• WHAT TO DO: Below are the entries to work from; restate word for word the portion that opens with the line containing "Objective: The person" and closes with the line containing "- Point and", keeping both.

——————

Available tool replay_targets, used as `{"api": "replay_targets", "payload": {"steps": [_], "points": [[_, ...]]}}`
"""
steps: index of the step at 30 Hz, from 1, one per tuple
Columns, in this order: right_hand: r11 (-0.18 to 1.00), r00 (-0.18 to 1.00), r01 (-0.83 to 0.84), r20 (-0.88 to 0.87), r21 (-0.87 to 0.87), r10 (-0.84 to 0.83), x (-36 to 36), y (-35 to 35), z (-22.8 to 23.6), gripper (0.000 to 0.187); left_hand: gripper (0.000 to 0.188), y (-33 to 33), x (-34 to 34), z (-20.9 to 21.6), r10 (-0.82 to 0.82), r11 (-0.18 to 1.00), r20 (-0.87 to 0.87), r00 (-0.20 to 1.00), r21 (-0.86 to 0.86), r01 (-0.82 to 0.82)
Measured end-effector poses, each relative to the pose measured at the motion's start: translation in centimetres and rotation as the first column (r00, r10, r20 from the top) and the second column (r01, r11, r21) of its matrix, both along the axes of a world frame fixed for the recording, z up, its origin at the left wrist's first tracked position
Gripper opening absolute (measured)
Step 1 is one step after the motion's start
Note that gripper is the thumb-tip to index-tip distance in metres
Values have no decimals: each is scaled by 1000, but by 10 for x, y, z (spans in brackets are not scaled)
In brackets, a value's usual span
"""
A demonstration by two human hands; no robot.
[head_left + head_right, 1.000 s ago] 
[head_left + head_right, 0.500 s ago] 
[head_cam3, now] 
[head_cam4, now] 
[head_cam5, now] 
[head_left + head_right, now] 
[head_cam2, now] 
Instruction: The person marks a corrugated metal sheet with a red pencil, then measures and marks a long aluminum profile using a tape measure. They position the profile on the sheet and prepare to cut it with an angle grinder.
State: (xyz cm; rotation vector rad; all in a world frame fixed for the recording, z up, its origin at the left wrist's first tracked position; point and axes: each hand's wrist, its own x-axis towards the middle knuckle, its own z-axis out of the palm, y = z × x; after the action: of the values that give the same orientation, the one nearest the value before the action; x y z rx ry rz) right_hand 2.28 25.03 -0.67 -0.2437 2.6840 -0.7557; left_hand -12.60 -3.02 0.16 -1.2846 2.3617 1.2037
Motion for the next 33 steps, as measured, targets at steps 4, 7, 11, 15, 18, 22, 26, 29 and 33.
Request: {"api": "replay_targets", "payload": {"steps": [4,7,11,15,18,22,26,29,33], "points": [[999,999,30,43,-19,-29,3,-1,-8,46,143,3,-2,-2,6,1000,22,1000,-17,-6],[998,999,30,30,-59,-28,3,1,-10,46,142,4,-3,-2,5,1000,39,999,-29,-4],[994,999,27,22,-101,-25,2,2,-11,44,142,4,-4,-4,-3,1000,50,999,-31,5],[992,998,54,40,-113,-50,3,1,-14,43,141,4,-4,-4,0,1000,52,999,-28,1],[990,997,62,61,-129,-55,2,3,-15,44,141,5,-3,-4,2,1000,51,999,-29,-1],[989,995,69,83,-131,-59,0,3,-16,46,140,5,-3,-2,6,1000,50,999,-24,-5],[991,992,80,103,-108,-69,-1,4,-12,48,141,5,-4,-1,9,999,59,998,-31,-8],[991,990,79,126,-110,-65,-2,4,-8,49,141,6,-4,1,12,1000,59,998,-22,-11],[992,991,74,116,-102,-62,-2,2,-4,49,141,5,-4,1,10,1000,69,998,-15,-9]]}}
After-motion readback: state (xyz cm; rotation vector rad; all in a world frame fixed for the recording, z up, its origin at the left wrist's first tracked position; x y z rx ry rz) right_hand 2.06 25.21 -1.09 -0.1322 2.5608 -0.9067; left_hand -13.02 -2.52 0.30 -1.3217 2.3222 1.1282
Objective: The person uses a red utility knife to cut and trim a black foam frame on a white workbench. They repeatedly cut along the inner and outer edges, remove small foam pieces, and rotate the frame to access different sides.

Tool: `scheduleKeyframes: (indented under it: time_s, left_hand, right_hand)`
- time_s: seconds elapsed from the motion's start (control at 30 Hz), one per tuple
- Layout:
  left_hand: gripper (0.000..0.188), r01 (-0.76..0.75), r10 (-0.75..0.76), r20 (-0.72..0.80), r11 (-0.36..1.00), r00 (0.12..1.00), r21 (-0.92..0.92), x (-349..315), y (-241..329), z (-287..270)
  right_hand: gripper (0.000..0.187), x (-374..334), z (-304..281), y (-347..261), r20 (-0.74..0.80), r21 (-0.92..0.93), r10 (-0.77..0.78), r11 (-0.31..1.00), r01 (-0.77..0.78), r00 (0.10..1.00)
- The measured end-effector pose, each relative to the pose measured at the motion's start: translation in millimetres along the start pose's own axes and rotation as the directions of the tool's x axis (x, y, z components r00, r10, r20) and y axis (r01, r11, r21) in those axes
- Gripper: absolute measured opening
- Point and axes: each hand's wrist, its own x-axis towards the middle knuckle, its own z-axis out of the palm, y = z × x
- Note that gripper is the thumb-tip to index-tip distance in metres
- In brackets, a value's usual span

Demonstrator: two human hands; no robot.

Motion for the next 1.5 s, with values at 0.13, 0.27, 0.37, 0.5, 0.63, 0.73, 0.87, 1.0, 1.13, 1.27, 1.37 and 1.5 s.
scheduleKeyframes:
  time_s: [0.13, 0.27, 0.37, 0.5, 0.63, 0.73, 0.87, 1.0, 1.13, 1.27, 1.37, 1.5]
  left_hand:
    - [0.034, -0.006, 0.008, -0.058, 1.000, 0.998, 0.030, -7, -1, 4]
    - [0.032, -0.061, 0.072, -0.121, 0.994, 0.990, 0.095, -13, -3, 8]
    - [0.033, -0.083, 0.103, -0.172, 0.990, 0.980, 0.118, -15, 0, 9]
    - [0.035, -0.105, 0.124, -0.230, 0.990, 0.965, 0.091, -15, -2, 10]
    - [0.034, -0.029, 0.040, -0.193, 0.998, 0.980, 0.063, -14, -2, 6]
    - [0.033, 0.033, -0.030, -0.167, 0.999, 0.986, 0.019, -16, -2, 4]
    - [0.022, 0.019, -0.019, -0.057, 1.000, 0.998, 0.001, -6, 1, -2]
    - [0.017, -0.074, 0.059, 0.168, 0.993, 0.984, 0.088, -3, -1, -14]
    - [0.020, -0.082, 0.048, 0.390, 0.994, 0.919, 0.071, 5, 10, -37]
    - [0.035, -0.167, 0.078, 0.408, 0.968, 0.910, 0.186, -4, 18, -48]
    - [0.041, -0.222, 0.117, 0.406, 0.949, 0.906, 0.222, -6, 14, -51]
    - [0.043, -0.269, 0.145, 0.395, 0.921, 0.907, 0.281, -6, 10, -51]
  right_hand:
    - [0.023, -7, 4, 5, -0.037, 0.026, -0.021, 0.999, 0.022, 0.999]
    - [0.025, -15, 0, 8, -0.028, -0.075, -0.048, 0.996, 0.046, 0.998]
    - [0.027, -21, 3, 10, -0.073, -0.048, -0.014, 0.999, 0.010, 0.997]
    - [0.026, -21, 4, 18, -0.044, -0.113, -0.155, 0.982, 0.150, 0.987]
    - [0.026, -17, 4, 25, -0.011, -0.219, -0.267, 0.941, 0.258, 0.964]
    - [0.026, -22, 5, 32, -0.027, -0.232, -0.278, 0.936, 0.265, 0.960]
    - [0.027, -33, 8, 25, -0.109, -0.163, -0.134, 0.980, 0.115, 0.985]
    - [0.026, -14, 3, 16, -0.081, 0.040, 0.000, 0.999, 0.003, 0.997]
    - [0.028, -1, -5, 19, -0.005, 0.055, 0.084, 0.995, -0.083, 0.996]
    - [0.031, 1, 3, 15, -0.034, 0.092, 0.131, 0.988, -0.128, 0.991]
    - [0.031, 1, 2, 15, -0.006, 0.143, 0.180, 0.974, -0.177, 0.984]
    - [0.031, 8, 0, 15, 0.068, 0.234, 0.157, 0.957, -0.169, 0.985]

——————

• YOUR RESPONSE:
Objective: The person uses a red utility knife to cut and trim a black foam frame on a white workbench. They repeatedly cut along the inner and outer edges, remove small foam pieces, and rotate the frame to access different sides.

Tool: `scheduleKeyframes: (indented under it: time_s, left_hand, right_hand)`
- time_s: seconds elapsed from the motion's start (control at 30 Hz), one per tuple
- Layout:
  left_hand: gripper (0.000..0.188), r01 (-0.76..0.75), r10 (-0.75..0.76), r20 (-0.72..0.80), r11 (-0.36..1.00), r00 (0.12..1.00), r21 (-0.92..0.92), x (-349..315), y (-241..329), z (-287..270)
  right_hand: gripper (0.000..0.187), x (-374..334), z (-304..281), y (-347..261), r20 (-0.74..0.80), r21 (-0.92..0.93), r10 (-0.77..0.78), r11 (-0.31..1.00), r01 (-0.77..0.78), r00 (0.10..1.00)
- The measured end-effector pose, each relative to the pose measured at the motion's start: translation in millimetres along the start pose's own axes and rotation as the directions of the tool's x axis (x, y, z components r00, r10, r20) and y axis (r01, r11, r21) in those axes
- Gripper: absolute measured opening
- Point and axes: each hand's wrist, its own x-axis towards the middle knuckle, its own z-axis out of the palm, y = z × x

This exercise has now been fully answered.